**The task**:
Repeat the data below in full and exactly.

....

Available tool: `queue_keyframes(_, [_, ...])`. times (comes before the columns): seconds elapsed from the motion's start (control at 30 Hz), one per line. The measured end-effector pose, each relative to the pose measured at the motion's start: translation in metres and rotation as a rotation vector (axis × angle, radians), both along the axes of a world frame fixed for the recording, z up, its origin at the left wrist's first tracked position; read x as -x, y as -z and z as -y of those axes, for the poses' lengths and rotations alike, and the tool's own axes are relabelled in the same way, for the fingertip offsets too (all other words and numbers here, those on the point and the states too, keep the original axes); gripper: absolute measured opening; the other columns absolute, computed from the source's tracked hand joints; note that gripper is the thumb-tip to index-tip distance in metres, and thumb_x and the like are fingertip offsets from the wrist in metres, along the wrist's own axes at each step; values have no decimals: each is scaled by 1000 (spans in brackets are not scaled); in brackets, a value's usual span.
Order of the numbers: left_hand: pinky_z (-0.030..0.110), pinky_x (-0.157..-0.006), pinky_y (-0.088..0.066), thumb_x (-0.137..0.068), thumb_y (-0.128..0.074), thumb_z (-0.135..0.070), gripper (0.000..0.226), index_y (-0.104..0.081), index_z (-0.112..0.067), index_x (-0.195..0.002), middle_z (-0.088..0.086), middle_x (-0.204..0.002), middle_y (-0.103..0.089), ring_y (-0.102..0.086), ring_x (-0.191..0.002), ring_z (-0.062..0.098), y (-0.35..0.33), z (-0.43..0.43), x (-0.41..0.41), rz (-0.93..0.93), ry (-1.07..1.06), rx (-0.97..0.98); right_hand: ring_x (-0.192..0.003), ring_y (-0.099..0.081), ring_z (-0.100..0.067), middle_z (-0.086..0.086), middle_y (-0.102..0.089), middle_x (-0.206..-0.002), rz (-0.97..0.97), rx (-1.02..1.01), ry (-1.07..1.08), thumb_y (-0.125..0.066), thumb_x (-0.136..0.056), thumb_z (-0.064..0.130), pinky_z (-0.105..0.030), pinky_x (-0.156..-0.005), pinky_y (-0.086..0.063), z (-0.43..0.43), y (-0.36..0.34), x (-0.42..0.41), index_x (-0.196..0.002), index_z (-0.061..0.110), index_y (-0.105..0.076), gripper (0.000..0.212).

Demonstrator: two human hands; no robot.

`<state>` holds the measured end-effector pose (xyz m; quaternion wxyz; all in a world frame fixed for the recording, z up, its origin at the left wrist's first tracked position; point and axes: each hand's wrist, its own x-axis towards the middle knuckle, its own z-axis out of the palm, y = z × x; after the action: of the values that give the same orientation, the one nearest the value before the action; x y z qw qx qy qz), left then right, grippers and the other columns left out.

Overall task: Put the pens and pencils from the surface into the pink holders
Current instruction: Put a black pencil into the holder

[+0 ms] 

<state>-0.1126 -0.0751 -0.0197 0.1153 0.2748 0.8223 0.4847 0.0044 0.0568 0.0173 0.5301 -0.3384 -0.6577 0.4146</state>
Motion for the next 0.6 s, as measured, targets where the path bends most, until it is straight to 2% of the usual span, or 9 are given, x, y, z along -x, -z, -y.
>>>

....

**Solution to this exercise**:
Available tool: `queue_keyframes(_, [_, ...])`. times (comes before the columns): seconds elapsed from the motion's start (control at 30 Hz), one per line. The measured end-effector pose, each relative to the pose measured at the motion's start: translation in metres and rotation as a rotation vector (axis × angle, radians), both along the axes of a world frame fixed for the recording, z up, its origin at the left wrist's first tracked position; read x as -x, y as -z and z as -y of those axes, for the poses' lengths and rotations alike, and the tool's own axes are relabelled in the same way, for the fingertip offsets too (all other words and numbers here, those on the point and the states too, keep the original axes); gripper: absolute measured opening; the other columns absolute, computed from the source's tracked hand joints; note that gripper is the thumb-tip to index-tip distance in metres, and thumb_x and the like are fingertip offsets from the wrist in metres, along the wrist's own axes at each step; values have no decimals: each is scaled by 1000 (spans in brackets are not scaled); in brackets, a value's usual span.
Order of the numbers: left_hand: pinky_z (-0.030..0.110), pinky_x (-0.157..-0.006), pinky_y (-0.088..0.066), thumb_x (-0.137..0.068), thumb_y (-0.128..0.074), thumb_z (-0.135..0.070), gripper (0.000..0.226), index_y (-0.104..0.081), index_z (-0.112..0.067), index_x (-0.195..0.002), middle_z (-0.088..0.086), middle_x (-0.204..0.002), middle_y (-0.103..0.089), ring_y (-0.102..0.086), ring_x (-0.191..0.002), ring_z (-0.062..0.098), y (-0.35..0.33), z (-0.43..0.43), x (-0.41..0.41), rz (-0.93..0.93), ry (-1.07..1.06), rx (-0.97..0.98); right_hand: ring_x (-0.192..0.003), ring_y (-0.099..0.081), ring_z (-0.100..0.067), middle_z (-0.086..0.086), middle_y (-0.102..0.089), middle_x (-0.206..-0.002), rz (-0.97..0.97), rx (-1.02..1.01), ry (-1.07..1.08), thumb_y (-0.125..0.066), thumb_x (-0.136..0.056), thumb_z (-0.064..0.130), pinky_z (-0.105..0.030), pinky_x (-0.156..-0.005), pinky_y (-0.086..0.063), z (-0.43..0.43), y (-0.36..0.34), x (-0.42..0.41), index_x (-0.196..0.002), index_z (-0.061..0.110), index_y (-0.105..0.076), gripper (0.000..0.212).

Demonstrator: two human hands; no robot.

`<state>` holds the measured end-effector pose (xyz m; quaternion wxyz; all in a world frame fixed for the recording, z up, its origin at the left wrist's first tracked position; point and axes: each hand's wrist, its own x-axis towards the middle knuckle, its own z-axis out of the palm, y = z × x; after the action: of the values that give the same orientation, the one nearest the value before the action; x y z qw qx qy qz), left then right, grippers and the other columns left out.

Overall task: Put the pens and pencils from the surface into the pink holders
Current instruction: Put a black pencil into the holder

[+0 ms] 

<state>-0.1126 -0.0751 -0.0197 0.1153 0.2748 0.8223 0.4847 0.0044 0.0568 0.0173 0.5301 -0.3384 -0.6577 0.4146</state>
Motion for the next 0.6 s, as measured, targets where the path bends most, until it is straight to 2% of the usual span, or 9 are given, x, y, z along -x, -z, -y.
>>>

Nothing more is needed to complete the output.